Mantener una frecuencia adecuada de micción es un pilar fundamental de la salud urológica que a menudo se ignora en la rutina diaria. Hoy, los especialistas en urología coinciden en que lo saludable para un adulto promedio es acudir al baño cada dos o tres horas
Salud urológica | Imagen superior de Tim Mossholder en Pexels
Este ritmo permite que la vejiga se vacíe antes de alcanzar una presión excesiva que pueda comprometer la elasticidad de sus paredes musculares. El hábito de posponer la micción, ya sea por motivos laborales o por falta de acceso a instalaciones sanitarias, somete al sistema urinario a un estrés innecesario que puede derivar en patologías crónicas a largo plazo.

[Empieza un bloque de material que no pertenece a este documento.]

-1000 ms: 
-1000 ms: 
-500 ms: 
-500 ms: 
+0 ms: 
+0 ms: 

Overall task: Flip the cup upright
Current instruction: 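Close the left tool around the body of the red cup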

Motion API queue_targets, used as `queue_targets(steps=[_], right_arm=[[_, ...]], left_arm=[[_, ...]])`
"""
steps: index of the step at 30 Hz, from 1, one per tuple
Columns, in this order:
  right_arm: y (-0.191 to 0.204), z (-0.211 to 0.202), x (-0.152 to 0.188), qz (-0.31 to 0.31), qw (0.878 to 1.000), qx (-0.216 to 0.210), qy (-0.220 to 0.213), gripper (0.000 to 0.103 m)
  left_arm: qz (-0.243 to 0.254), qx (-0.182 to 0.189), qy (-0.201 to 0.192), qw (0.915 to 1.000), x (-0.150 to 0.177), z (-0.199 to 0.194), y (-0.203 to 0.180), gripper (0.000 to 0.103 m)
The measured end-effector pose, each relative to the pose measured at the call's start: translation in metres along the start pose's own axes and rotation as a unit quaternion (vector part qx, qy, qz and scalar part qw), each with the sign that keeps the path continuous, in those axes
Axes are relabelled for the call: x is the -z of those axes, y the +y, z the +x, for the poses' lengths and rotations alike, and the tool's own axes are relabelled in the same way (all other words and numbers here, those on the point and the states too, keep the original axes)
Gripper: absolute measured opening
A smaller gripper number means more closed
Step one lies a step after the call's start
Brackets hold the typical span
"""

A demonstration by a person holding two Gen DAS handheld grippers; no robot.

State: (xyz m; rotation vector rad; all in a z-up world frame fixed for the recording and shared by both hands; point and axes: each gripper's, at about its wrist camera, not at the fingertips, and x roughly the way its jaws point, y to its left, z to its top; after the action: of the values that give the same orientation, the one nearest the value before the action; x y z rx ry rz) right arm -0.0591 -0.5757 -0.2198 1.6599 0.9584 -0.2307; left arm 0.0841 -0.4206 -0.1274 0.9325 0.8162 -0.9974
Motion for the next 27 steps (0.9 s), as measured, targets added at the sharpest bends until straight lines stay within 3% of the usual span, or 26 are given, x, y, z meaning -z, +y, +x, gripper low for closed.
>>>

El impacto de la retención prolongada en el sistema urinario
Cuando decidimos ignorar la señal de ganas de orinar, la vejiga debe expandirse más allá de su capacidad funcional. Con el tiempo, esta sobredistensión puede debilitar el músculo detrusor, encargado de contraerse para expulsar el líquido.

Actualmente, las investigaciones clínicas asocian la retención urinaria crónica con una mayor incidencia de infecciones del tracto urinario, ya que la orina estancada se convierte en un medio de cultivo ideal para la proliferación de bacterias. Además, el estancamiento de los desechos metabólicos favorece la precipitación de sales y minerales, lo que eleva significativamente el riesgo de formación de piedras o cálculos renales.
Consecuencias para los riñones y el suelo pélvico
El daño por esperar demasiado no se limita solo a la vejiga. Cuando la presión interna es muy alta, puede producirse un reflujo vesicoureteral, que es el retroceso de la orina hacia los uréteres y los riñones. Al día de hoy, se ha documentado que este fenómeno puede causar inflamación renal y, en casos severos, afectar la función de filtrado del riñón.

Asimismo, el esfuerzo constante por aguantar la orina genera una tensión excesiva en los músculos del suelo pélvico. Esta hipertonía muscular puede derivar posteriormente en dolor pélvico crónico o, paradójicamente, en problemas de incontinencia por urgencia al perderse la coordinación nerviosa adecuada.
Salud urológica | Recomendaciones para una micción saludable y preventiva
Para proteger la salud del sistema excretor, es esencial escuchar las señales del cuerpo y no esperar a que la necesidad sea extrema. Se recomienda mantener una hidratación constante a lo largo del día en lugar de ingerir grandes cantidades de líquido en un solo momento, lo que ayuda a que el llenado de la vejiga sea gradual.
Actualmente, la medicina preventiva también aconseja evitar irritantes vesicales como el exceso de cafeína o alcohol si ya se presentan problemas de frecuencia. Una buena práctica es realizar una micción completa, sin prisas y sin empujar, asegurando que el vaciado sea total para minimizar cualquier residuo bacteriano.